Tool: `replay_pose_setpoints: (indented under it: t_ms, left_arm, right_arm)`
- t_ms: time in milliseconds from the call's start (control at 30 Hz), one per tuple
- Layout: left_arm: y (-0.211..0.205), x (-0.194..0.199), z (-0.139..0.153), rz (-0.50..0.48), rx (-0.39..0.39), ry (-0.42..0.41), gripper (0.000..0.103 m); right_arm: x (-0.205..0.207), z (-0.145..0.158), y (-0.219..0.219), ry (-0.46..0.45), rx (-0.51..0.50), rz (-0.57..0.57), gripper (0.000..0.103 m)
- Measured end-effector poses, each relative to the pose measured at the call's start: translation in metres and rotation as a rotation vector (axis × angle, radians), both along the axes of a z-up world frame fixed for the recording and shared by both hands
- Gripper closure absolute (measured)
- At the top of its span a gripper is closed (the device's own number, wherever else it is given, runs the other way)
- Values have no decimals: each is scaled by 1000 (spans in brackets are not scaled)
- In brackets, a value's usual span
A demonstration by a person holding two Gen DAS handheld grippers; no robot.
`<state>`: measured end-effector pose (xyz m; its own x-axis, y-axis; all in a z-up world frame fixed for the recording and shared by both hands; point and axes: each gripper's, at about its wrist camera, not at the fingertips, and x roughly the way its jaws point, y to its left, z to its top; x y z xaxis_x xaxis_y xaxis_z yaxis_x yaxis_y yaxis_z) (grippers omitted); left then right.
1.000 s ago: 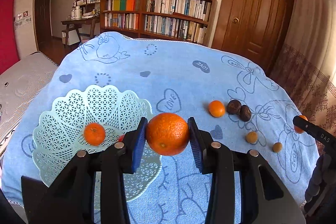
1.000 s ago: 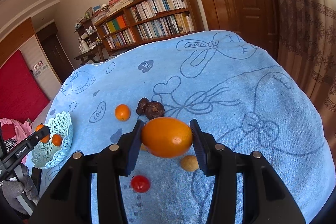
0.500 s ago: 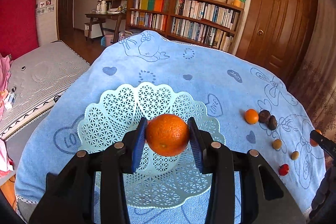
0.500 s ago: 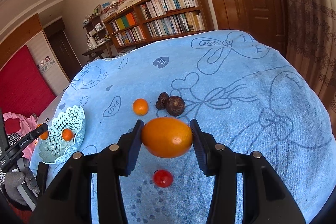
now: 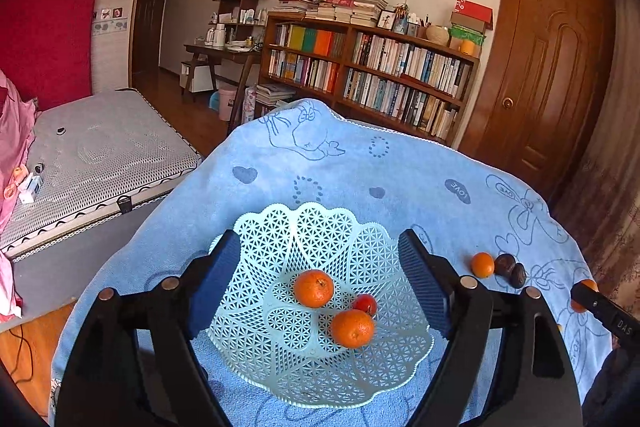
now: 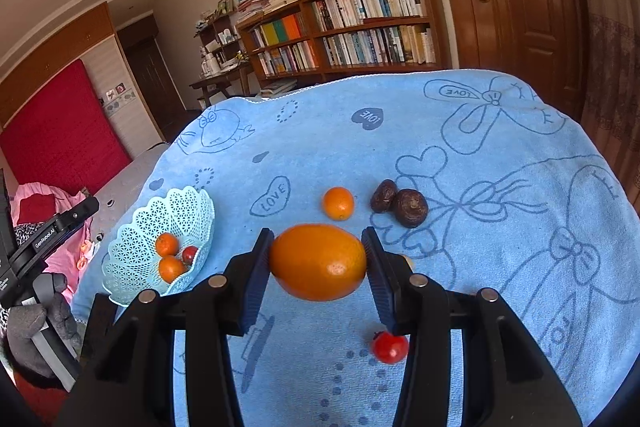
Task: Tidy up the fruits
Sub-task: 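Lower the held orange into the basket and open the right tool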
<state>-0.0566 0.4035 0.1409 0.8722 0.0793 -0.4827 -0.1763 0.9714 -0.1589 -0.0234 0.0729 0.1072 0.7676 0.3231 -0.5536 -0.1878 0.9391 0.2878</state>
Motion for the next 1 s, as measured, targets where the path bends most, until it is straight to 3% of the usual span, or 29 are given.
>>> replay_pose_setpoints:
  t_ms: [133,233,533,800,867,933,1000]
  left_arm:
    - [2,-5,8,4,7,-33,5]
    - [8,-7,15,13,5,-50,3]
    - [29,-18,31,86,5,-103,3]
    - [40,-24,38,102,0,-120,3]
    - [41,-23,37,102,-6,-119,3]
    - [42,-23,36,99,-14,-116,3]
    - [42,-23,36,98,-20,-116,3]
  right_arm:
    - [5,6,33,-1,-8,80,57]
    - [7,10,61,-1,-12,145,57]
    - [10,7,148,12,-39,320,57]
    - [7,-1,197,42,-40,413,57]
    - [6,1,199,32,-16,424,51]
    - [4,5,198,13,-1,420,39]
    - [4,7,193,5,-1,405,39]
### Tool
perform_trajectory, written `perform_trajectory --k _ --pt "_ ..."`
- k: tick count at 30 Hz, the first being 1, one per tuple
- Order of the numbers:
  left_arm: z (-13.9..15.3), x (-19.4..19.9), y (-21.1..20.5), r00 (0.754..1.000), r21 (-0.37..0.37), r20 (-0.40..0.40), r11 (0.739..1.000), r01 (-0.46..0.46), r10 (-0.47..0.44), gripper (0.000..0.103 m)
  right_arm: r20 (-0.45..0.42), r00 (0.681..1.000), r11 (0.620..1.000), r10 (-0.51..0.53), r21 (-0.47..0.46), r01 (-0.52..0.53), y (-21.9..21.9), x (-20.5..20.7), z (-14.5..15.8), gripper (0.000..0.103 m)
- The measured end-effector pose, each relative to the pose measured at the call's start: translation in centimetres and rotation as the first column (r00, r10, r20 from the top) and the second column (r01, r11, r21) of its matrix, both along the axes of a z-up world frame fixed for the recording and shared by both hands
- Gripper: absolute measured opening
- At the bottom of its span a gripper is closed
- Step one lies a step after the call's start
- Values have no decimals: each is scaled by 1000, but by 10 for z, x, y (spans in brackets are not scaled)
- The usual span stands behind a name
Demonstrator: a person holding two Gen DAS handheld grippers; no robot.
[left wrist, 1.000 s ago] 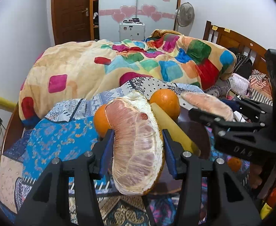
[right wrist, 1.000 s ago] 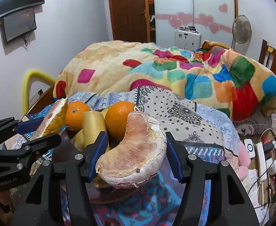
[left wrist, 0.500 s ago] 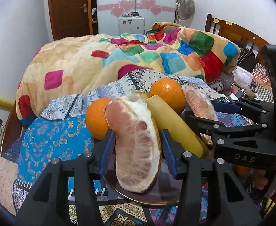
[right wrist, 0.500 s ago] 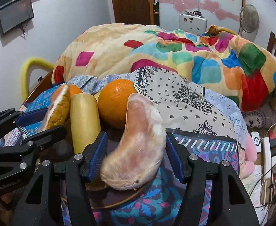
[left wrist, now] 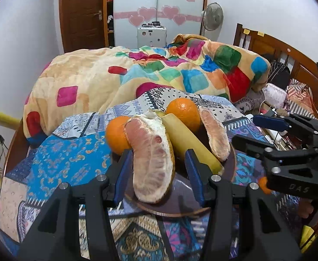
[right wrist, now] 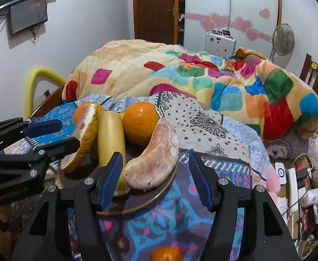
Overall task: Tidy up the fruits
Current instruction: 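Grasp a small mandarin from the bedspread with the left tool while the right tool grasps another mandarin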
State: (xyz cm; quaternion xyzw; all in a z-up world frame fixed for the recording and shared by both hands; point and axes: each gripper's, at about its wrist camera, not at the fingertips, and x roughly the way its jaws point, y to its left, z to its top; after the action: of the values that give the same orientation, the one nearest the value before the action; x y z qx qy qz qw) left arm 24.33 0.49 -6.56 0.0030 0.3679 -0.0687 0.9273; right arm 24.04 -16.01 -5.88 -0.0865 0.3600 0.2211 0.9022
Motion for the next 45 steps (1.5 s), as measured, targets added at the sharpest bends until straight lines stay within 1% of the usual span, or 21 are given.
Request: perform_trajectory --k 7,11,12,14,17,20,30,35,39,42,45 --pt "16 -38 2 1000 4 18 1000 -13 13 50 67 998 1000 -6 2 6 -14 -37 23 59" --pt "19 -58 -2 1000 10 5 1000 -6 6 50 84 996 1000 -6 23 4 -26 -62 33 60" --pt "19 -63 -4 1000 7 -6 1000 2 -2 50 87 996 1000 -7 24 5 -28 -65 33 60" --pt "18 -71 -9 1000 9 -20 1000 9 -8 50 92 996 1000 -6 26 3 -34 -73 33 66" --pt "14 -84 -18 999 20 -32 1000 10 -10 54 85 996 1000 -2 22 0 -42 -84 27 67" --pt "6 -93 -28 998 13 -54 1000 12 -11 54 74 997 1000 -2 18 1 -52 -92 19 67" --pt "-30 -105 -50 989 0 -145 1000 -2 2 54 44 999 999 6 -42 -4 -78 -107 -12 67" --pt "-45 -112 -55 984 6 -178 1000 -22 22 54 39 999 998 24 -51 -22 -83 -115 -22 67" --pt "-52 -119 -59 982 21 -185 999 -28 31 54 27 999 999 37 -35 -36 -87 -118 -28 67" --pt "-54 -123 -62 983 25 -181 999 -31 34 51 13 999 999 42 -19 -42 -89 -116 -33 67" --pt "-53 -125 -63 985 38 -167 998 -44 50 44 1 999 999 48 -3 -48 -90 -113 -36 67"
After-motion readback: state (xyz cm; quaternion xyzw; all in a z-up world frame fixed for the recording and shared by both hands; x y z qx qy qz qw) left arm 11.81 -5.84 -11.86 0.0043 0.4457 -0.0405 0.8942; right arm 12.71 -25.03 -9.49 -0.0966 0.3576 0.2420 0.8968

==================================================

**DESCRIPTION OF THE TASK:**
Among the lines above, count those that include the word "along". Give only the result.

**EXERCISE ANSWER:**
2